Accidental death leads to $225,000 fine for engineering firm

Published 27 Jan 2017

Accidental deaths have a devastating impact on the deceased’s loved ones, with many families suffering both an emotional and financial toll.

Sadly, according to Safe Work Australia figures, 178 Australians lost their lives in a workplace accident in 2016. In the first week of last year alone, seven people died performing their jobs.

However, it was a workplace fatality that occurred in 2014 that recently hit the headlines, as SafeWork NSW revealed a mechanical and engineering firm in the state was fined when an employee was crushed on-site.

Accidental death in NSW

A 30-year-old mechanic was working at PJL Pty Ltd’s Cobar workshop when the load frame from a 20-tonne underground haul truck fell off its supports and landed on him.

Steel cylindrical stands and wooden blocks were used to prop up the load frame, but the wood split and the frame dropped onto the man. A District Court found the company guilty of breaching the Work Health and Safety Act (NSW), which resulted in a $225,000 fine.

Peter Dunphy, executive director of SafeWork NSW, claimed the organisation had various policies to prevent such accidents from occurring, but failed to follow its own guidance.

“The risk of working underneath a 20 tonne load was clearly foreseeable and a safe system of work, including a safe work method statement and work plan approved by the workshop foreman or supervisor should have been developed,” he stated.

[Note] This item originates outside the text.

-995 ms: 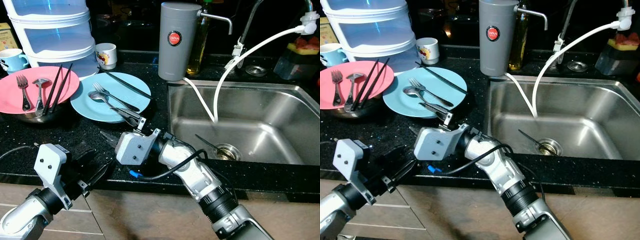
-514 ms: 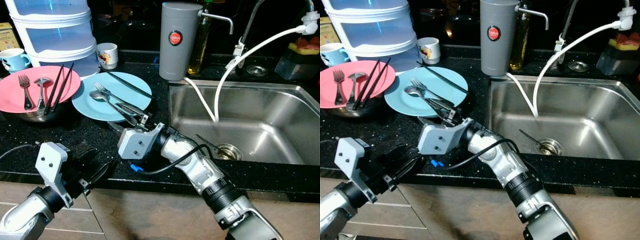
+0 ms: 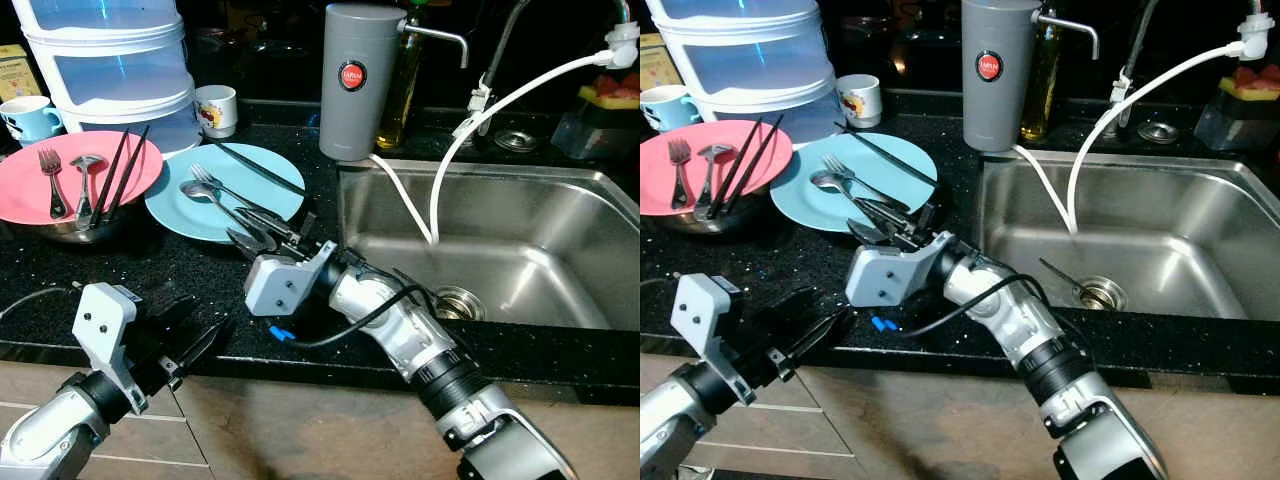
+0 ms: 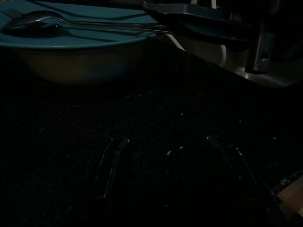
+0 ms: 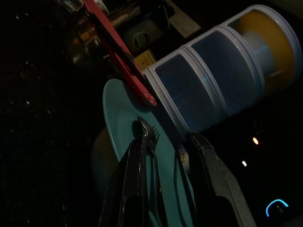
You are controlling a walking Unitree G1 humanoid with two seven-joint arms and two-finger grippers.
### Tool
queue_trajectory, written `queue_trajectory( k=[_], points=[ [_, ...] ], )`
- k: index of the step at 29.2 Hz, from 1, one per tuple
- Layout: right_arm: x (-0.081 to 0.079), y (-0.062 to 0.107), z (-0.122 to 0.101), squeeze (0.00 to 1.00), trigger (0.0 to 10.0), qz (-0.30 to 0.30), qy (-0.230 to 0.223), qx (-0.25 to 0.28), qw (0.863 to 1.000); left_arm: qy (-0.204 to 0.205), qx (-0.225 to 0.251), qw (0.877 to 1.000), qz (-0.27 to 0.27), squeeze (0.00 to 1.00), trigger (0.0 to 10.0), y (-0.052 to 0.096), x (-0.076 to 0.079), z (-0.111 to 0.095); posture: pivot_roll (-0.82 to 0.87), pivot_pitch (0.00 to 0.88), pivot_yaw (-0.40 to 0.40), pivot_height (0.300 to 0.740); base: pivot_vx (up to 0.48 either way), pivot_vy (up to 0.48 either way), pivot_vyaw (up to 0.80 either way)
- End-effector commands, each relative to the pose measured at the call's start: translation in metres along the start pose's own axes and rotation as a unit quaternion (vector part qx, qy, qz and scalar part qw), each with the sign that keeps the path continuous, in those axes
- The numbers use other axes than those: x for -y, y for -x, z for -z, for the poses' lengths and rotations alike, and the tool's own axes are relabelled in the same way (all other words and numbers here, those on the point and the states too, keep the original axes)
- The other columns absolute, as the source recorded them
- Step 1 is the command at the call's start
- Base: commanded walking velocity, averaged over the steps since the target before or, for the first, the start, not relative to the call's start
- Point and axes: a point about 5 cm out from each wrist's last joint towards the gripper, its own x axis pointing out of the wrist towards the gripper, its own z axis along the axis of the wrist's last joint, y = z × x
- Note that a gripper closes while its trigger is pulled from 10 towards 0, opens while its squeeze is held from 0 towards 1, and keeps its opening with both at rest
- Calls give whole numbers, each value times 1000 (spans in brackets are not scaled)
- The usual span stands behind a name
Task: Kitchen organization
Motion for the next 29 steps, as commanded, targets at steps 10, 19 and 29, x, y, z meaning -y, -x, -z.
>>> queue_trajectory(
  k=[10,19,29],
  points=[
    [-8,18,-3,0,10000,-54,-9,32,998,4,-6,1000,13,0,10000,-2,3,3,86,92,-1,740,0,0,0],
    [-9,19,1,0,10000,-72,14,20,997,3,-8,1000,17,0,10000,-3,3,3,84,92,6,740,0,0,0],
    [-5,14,8,0,10000,-68,47,-8,997,-1,-8,1000,15,0,10000,-3,1,2,90,89,-1,740,0,0,0]
  ],
)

“Comprehensive instructions should have been developed and appropriate equipment, including properly engineered load bearing supports should have been used.”

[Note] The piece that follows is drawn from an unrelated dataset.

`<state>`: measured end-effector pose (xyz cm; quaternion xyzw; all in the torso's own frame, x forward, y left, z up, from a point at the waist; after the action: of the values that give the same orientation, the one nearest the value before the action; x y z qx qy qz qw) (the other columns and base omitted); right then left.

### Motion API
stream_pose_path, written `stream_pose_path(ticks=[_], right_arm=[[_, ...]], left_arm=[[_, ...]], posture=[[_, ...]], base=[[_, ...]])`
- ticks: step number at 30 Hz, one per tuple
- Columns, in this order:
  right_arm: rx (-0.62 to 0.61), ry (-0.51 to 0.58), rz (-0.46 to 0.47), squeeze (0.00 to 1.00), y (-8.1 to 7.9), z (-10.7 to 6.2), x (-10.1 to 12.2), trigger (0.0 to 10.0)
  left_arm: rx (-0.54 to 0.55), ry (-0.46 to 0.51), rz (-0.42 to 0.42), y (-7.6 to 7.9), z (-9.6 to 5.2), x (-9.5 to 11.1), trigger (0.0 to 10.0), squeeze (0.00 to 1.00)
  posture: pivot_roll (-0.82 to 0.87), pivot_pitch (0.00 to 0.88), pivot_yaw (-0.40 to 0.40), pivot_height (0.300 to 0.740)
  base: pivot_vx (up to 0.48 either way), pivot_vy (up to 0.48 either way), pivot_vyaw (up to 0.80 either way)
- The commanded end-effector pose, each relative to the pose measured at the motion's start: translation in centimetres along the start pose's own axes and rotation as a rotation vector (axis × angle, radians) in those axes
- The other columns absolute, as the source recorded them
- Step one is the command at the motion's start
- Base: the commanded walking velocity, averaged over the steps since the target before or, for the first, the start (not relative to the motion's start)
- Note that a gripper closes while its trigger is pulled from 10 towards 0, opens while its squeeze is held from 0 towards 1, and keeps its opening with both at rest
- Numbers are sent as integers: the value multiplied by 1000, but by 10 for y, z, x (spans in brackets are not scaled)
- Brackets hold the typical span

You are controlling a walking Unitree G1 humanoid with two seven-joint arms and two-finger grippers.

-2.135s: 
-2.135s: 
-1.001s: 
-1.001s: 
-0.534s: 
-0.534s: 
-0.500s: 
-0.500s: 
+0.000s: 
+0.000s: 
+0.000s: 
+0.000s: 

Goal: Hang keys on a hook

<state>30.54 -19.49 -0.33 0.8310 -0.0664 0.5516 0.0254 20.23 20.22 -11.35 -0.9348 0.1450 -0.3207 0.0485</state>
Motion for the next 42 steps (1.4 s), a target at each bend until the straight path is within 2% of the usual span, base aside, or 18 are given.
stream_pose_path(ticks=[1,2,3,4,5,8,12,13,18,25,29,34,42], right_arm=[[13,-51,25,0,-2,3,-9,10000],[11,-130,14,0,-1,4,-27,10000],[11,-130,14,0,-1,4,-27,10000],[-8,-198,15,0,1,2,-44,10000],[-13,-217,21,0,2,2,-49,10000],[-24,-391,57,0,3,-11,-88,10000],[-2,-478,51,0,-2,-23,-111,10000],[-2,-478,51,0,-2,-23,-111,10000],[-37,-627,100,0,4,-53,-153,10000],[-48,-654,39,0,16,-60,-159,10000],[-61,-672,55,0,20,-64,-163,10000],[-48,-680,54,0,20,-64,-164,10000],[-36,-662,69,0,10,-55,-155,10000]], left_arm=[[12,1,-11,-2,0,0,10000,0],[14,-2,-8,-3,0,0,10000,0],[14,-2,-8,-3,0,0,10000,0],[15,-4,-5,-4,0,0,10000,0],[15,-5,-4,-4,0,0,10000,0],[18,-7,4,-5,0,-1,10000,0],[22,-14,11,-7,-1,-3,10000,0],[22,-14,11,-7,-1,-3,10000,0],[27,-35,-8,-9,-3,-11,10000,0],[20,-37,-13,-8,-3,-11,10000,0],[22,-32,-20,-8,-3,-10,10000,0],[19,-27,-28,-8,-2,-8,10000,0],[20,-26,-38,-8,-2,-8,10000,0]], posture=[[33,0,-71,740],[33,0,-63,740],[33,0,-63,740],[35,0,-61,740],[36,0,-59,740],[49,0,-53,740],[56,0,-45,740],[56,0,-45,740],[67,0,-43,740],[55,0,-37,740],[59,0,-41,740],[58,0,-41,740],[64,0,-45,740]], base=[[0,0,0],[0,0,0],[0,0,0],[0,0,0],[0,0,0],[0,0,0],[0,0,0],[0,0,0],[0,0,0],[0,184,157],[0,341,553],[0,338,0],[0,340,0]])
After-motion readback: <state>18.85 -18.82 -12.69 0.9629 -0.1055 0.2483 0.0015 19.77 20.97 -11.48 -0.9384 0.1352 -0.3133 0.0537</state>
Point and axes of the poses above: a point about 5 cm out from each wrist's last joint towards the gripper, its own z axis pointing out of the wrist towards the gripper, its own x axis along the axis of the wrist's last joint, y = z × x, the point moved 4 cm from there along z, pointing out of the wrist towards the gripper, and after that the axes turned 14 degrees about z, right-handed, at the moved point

Workplace accidents in Australia

According to SafeWork NSW, more than 140,000 injuries have occurred across the state over the last three years due to poor use of equipment and machinery. Of these incidents, 5,800 people were left with permanent disabilities, while 121 died.

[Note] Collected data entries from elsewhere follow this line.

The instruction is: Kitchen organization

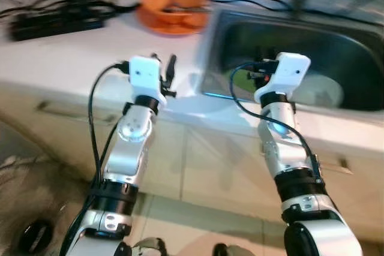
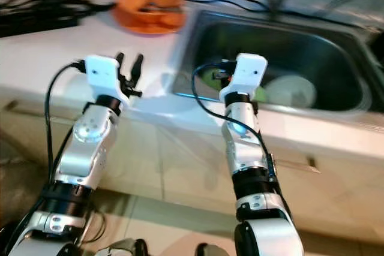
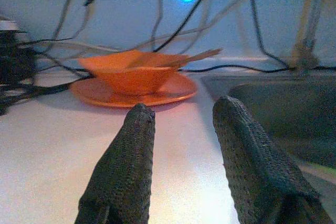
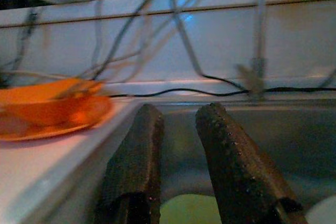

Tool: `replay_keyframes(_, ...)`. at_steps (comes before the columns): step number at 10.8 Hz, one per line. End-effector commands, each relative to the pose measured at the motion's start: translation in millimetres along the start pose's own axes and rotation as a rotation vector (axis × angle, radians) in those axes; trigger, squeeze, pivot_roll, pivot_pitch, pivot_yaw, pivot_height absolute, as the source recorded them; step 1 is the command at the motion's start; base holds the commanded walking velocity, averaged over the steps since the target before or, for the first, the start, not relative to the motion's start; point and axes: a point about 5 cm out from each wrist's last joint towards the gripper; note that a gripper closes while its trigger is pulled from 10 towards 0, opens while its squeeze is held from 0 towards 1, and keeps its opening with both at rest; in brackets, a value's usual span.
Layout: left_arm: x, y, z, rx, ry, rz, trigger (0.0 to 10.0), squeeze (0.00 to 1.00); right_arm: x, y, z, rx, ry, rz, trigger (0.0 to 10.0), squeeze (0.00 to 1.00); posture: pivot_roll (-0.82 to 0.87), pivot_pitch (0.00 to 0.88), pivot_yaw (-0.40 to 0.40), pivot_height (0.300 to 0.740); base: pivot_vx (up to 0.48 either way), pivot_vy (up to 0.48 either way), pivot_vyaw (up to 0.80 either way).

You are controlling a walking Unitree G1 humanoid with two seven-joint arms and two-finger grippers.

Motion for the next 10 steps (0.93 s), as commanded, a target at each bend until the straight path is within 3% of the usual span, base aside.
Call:
replay_keyframes(1,0.8,-0.9,-0.4,-0.001,-0.002,0.005,10.0,0.0,-0.1,1.4,1.8,0.015,-0.002,-0.006,10.0,0.0,0.05,0.062,-0.043,0.74,0.0,0.304,0.0)
replay_keyframes(4,1.0,-2.7,-1.8,0.002,0.0,0.007,10.0,0.0,-3.3,6.7,1.3,0.042,0.011,0.001,10.0,0.0,0.04,0.057,-0.039,0.74,0.0,0.304,0.0)
replay_keyframes(6,1.8,-2.4,-1.1,0.0,-0.001,0.012,10.0,0.0,-1.8,4.8,1.1,0.059,0.022,-0.007,10.0,0.0,0.04,0.05,-0.037,0.74,0.0,0.302,-0.78)
replay_keyframes(10,4.7,-1.7,2.9,-0.024,-0.017,0.017,10.0,0.0,-1.9,7.4,1.7,0.04,0.022,-0.006,10.0,0.0,0.05,0.051,-0.033,0.74,0.0,0.0,0.0)
Point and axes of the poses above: a point about 5 cm out from each wrist's last joint towards the gripper, its own x axis pointing out of the wrist towards the gripper, its own z axis along the axis of the wrist's last joint, y = z × x
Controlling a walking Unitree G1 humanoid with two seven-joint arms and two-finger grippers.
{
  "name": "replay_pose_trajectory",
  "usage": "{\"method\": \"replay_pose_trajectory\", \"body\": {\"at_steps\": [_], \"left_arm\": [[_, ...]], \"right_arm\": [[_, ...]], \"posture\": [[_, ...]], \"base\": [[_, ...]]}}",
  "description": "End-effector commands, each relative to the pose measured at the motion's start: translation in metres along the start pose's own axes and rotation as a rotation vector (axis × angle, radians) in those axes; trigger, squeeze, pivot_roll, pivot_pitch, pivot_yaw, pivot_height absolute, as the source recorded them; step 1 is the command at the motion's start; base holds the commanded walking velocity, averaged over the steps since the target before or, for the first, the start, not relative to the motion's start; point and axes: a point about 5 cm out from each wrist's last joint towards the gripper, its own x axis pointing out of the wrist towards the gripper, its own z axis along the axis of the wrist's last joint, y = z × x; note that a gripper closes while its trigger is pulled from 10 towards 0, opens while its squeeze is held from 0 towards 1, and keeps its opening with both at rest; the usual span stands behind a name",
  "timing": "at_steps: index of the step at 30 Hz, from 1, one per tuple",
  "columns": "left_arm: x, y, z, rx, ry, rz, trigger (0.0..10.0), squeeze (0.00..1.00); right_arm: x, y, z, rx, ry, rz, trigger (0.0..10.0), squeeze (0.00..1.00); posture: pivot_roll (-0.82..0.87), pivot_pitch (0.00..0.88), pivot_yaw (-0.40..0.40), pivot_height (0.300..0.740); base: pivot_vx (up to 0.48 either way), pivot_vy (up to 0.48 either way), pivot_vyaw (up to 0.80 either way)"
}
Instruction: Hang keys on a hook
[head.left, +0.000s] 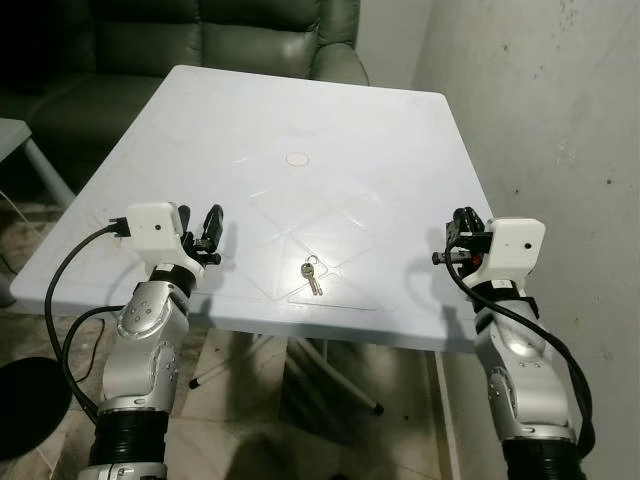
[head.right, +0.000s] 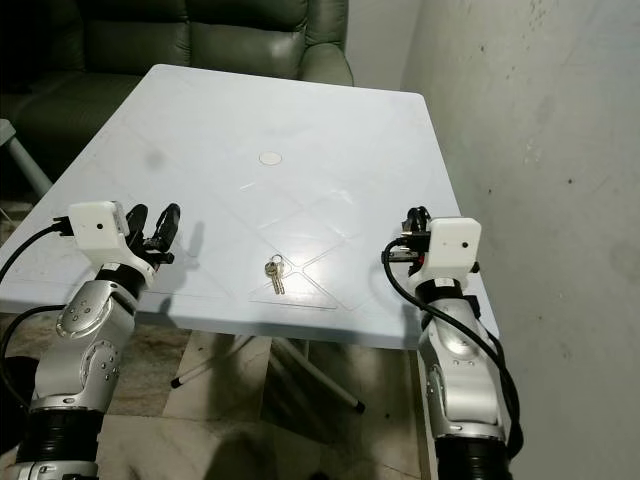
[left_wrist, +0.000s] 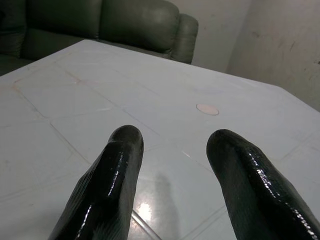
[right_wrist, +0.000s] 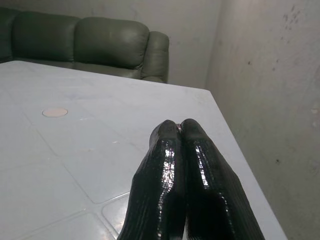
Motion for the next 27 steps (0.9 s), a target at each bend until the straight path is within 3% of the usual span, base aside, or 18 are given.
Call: {"method": "replay_pose_trajectory", "body": {"at_steps": [1,9,15,27], "left_arm": [[0.003,-0.001,0.001,0.008,0.004,-0.004,10.0,0.0],[0.002,-0.001,0.001,0.016,-0.011,-0.02,10.0,0.0],[-0.001,-0.011,0.009,0.021,-0.083,-0.103,10.0,0.0],[0.002,-0.008,0.009,0.004,-0.075,-0.099,10.0,0.0]], "right_arm": [[0.003,-0.003,0.002,-0.02,-0.003,-0.009,10.0,0.0],[0.002,-0.006,0.0,-0.043,0.015,-0.02,10.0,0.0],[0.004,-0.007,0.0,-0.06,0.017,-0.009,10.0,0.0],[0.007,-0.01,0.0,-0.071,0.016,-0.012,10.0,0.0]], "posture": [[0.01,0.016,-0.043,0.74],[0.01,0.015,-0.046,0.74],[0.02,0.013,-0.05,0.74],[0.02,0.016,-0.048,0.74]], "base": [[0.0,0.0,0.0],[0.0,0.0,0.0],[0.0,0.0,0.0],[0.0,0.03,0.0]]}}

The news comes as WorkSafe Victoria said 2016 was a “horror year”, with 26 people dying in accidents throughout the state – the most on record since 2009.

“As well as the devastation suffered by families and friends, a workplace fatality has an enormous impact on colleagues and, ultimately, the business itself as it is the employer who will face the courts should there be a serious incident,” said WorkSafe Executive Director of Health and Safety Marnie Williams.

In the tragic event of an accidental death, loved ones can make a claim against the deceased’s superannuation policy in order to receive benefits that can prove crucial in the months and years after the incident.